単にごはんを食べにいくだけだと思っていた私はもちろん快諾し、2人で一緒に会社近くのファミレスに行きました。
仕事の愚痴や最近のファッションなど、取り止めもないことを話しながら楽しくごはんを食べていた矢先、
静香さんが突然神妙な面持ちで口を閉ざしました。
何か言いたげなその雰囲気に、「困っていることがあるなら相談に乗りますよ。」と軽口をたたいたのが間違いでした。
静香さんの可愛らしい口元から発せられた言葉に、私は耳を疑いました。
「実は、同じ課の田川さんと不倫してる。

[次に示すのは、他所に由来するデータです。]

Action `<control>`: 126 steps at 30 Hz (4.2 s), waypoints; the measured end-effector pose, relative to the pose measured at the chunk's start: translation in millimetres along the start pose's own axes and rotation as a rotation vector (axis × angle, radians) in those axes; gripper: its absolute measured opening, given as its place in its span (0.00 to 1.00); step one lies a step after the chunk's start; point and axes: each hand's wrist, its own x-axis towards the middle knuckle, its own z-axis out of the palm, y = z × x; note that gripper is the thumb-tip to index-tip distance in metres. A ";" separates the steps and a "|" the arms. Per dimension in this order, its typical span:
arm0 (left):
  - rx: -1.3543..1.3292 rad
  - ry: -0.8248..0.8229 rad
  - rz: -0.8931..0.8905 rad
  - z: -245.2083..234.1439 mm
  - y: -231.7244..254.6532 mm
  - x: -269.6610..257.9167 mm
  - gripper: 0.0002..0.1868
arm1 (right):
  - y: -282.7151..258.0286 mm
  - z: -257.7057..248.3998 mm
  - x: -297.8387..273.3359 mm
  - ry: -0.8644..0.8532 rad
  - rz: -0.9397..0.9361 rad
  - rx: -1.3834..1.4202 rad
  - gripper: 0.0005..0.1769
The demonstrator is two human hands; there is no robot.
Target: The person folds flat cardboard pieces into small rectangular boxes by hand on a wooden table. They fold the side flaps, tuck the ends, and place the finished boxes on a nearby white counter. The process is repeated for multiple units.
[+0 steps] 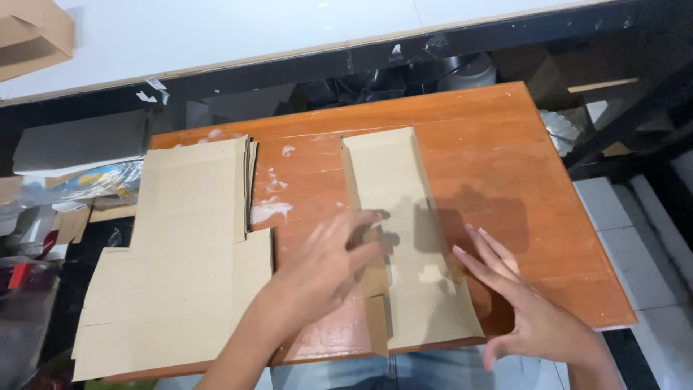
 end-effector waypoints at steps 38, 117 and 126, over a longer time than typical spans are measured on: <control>-0.521 0.164 -0.453 54.2 9.9 -54.9 0.33 | 1.1 3.1 10.2 0.272 -0.104 -0.012 0.60; -1.242 0.390 -0.948 81.8 7.7 7.0 0.34 | -42.2 54.8 15.8 0.852 0.061 0.645 0.54; -1.319 0.459 -0.878 91.2 -2.5 5.5 0.45 | -39.1 35.7 50.1 0.722 0.460 0.958 0.60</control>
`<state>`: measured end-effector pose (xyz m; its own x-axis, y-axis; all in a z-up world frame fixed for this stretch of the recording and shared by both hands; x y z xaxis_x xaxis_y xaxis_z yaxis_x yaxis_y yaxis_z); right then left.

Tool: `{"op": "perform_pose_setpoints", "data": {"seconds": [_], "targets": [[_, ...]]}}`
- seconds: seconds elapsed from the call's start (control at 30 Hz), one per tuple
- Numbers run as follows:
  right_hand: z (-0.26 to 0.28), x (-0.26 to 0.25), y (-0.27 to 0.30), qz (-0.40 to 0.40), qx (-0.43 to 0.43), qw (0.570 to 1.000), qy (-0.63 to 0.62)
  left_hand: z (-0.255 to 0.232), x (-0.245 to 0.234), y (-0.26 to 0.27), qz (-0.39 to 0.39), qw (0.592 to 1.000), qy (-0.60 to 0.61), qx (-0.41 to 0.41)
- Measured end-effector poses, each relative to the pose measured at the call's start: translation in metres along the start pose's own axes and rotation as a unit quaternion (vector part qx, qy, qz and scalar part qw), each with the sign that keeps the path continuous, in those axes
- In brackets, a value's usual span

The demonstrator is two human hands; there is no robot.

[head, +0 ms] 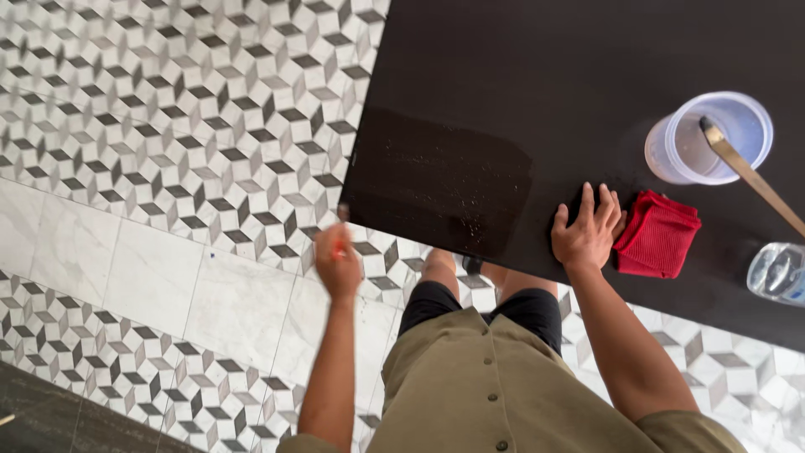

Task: The person applies a liquid to a black table surface using a small brush and then wipes the area with a red cloth. They repeat this process, occasionally spraying the cloth with a liquid from a bottle, to clean the table surface.

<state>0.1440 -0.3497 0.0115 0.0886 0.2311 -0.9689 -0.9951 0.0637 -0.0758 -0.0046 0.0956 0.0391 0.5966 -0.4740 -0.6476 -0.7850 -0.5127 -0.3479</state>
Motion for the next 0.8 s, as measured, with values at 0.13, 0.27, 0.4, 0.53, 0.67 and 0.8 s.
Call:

」
田川さんと言えば、誰もが認める仕事ができる人で、容姿もそこそこ、みんなから信頼が厚い職場のリーダー的存在の人でした。
しかし田川さんには同じくキャリアウーマンの奥様と、小学生の子供がいます。
つまり、『W不倫』です。
私は絶句を通り越してショックで気が動転し、吐き気さえ催しました。
「子供がすごく可愛くてさ、週末にサッカーを教えるのが本当に幸せなんだ」
と私にニコニコ語りかけていたあの爽やかな笑顔の裏には、
不倫という泥沼に溺れるドス黒い顔があったのかと頭がグチャグチャになりました。
その日のごはんは、途中から味がしなくなりました。
毎日の逢瀬

聞きたくもないのに静香さんは毎日私に田川さんとの逢瀬の報告をしてきました。
「今日は車の中でしたの」
「上手ではないんだけど、一生懸命なのが可愛くて」
「背徳感がたまらない」
本来は誰にも言ってはいけないことではありますが、
誰かに聞いてほしくてウズウズするのでしょう。
仕事の休憩のたびに静香さんは一から百まで私にベラベラと情事について語ってきました。
当時恋愛経験がほとんどなかった私にとっては、
「興味」を通りこして「嫌悪」しかありませんでした。
一番困ったのが「そういう目で見てしまう」ことでした。
秘密を知ってしまったため、田川さんと仕事をするときに「こいつは汚いやつだ」
という意識が前のめりに出てきてしまい、態度に出てしまうことがありました。
仕事中に田川さんと静香さんがイチャイチャしながら話しているのを見ても、
「気持ち悪い」
という感情が湧き上がり、仕事に集中できないこともありました。
突然の終わり

静香さんが突然会社を休みました。
数日後、ノーメイクでかなり痩せ細った静香さんが暗い表情で出勤してきたのです。
何があったのかと尋ねると、「不倫が旦那にバレた」とのことでした。
それはそうだと思いました。
実は静香さんと田川さんの不倫は社内でも噂になっており、
みんなの注目の的になっていました。
なぜなら2人のやりとりは誰が見ても恋人のようなアツアツぶりで、度を超えていたからです。
「恋は盲目」、この言葉を身をもって理解できるほど、
2人は自分たちだけの世界に浸ってしまっていたのでしょう。
旦那さんにバレるのは時間の問題だったのです。
その後

静香さんは旦那さんから訴えられ、裁判にまでもつれ込みました。
最終的には1人娘の親権もとられ、車や家などの財産は全て奪われたそうです。
今はひっそり安アパートで独り暮らしをしており、
美魔女と呼ばれた当時の美しさは今は見る影もありません。
田川さんはというと、一瞬燃え上がった愛からスッキリ覚めたのか、
あっさり静香さんとは別れ、何事もなかったように幸せな家族生活を送っています。
静香さんはきちんと制裁を受けたのに、
田川さんだけは何の犠牲もなく逃れられた事実は正直許せません。
私はこれをきっかけに田川さんとは距離を置きました。
燃え上がる背徳の園、誰もがちょっとしたきっかけで
踏み入れてしまう可能性がある禁断の領域です。